Sarah Schlitz : de la pression à la démission

Philippe Walkowiak

© RTBF

Par Philippe Walkowiak

 

Cinquième démission pour le gouvernement De Croo qui n’a pourtant qu’un peu plus de deux ans et demi d’existence.

Et parmi ces cinq démissions, celles de quatre femmes (Wilmès, Kitir, De Bleeker, Schlitz), sans qu’il n’y ait forcément de lien entre celles-ci.

Pour Sarah Schlitz, la situation était devenue difficilement tenable.

L’art de la démission

Pendant longtemps, la démission ministérielle a été rare dans le monde politique belge. Il y a bien eu celle en 1973, celle d’Abel Dubois (PS) à la suite d’un scandale politico-financier à la RTT. Lors du drame du Heysel (39 morts en 1985), le ministre de l’Intérieur Nothomb refusa la démission que beaucoup demandaient. À partir du scandale Agusta (1994), les démissions allaient devenir plus " régulières ".

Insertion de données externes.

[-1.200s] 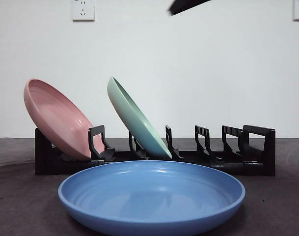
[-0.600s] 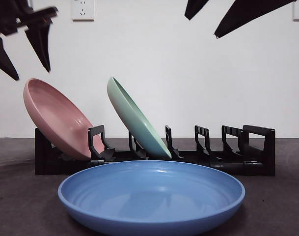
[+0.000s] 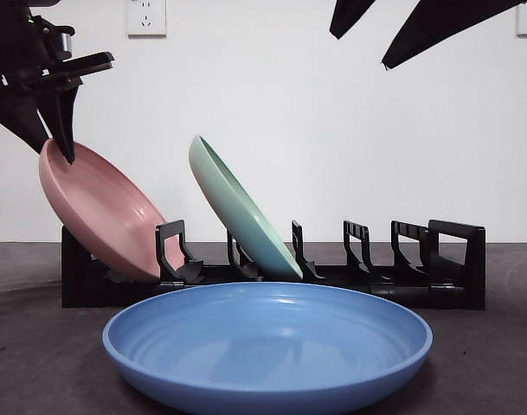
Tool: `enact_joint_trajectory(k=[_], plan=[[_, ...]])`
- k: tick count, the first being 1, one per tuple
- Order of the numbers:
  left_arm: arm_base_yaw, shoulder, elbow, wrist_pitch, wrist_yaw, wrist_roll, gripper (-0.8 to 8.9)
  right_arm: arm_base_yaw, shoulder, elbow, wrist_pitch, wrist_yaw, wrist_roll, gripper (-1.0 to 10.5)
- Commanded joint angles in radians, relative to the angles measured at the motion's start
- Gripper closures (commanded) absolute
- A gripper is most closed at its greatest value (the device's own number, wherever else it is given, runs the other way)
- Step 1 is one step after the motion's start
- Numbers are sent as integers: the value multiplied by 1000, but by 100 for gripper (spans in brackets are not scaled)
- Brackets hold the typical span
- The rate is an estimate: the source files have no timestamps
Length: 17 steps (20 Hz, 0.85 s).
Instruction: Place the plate
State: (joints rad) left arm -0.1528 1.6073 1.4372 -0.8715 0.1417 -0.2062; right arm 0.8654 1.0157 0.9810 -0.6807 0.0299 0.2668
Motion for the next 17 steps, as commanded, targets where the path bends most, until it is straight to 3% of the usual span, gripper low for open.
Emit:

Mais chaque démission reste particulière et n’est forcément liée à l’ampleur de la faute. Ainsi, Theo Francken a tenu bon à son poste alors qu’un membre N-VA de son cabinet organisait un trafic de visas humanitaires, pour lequel la Justice le condamnera. De même, après les attentats de Bruxelles, Charles Michel refusera la démission de Jan Jambon, une démission que personne n’avait demandé !

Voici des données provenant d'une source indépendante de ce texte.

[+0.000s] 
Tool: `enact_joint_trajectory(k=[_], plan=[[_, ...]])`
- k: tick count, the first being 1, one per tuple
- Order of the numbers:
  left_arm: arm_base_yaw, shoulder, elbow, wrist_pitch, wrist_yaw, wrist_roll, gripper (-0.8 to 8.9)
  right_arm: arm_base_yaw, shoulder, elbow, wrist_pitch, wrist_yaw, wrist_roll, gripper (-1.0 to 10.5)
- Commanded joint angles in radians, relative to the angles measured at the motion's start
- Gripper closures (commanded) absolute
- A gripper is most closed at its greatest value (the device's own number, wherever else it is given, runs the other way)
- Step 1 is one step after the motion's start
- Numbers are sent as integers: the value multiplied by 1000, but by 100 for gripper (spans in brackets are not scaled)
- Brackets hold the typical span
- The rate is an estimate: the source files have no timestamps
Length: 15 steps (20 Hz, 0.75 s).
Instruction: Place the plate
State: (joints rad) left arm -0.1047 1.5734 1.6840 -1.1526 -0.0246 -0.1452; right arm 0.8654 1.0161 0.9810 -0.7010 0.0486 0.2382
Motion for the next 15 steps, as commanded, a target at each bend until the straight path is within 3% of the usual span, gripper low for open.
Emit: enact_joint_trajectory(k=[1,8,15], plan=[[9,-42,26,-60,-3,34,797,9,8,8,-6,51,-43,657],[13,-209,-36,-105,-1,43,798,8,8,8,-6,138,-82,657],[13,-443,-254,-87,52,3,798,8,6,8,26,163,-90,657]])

Cette fois, Sarah Schlitz est sans doute plus victime de ses maladresses de communication, de ses contradictions que de la faute initiale.

Cible

Sarah Schlitz a d’abord eu " le tort " de rater son installation. Ne communiquant qu’exclusivement en français, elle a braqué de nombreux parlementaires. La droite nationaliste flamande (N-VA et Vlaams Belang) mais aussi certains MR en ont fait une cible privilégiée. Ainsi, malgré le soutien du Premier ministre, elle doit renoncer à la nomination d’une femme voilée (Ihsane Haouach) à la tête de l’Institut pour l’égalité entre les femmes et les hommes.

Alors que depuis de nombreuses années, la communication gouvernementale est scrupuleusement réglementée (ce que chaque politique sait), Sarah Schlitz a laissé se développer une approche trop personnelle. L’affaire aurait pu se limiter à une simple réprimande, elle aura trop tardé à apporter toute la clarté, s’enferrant dans une défense maladroite, à la fois mal entourée, mal conseillée. Elle devenait une cible idéale. La polémique enflait de jour en jour.

Arrivée à ce stade, fragilisée, sans le soutien formel du reste de la majorité, la démission constituait la seule issue pour Sarah Schlitz.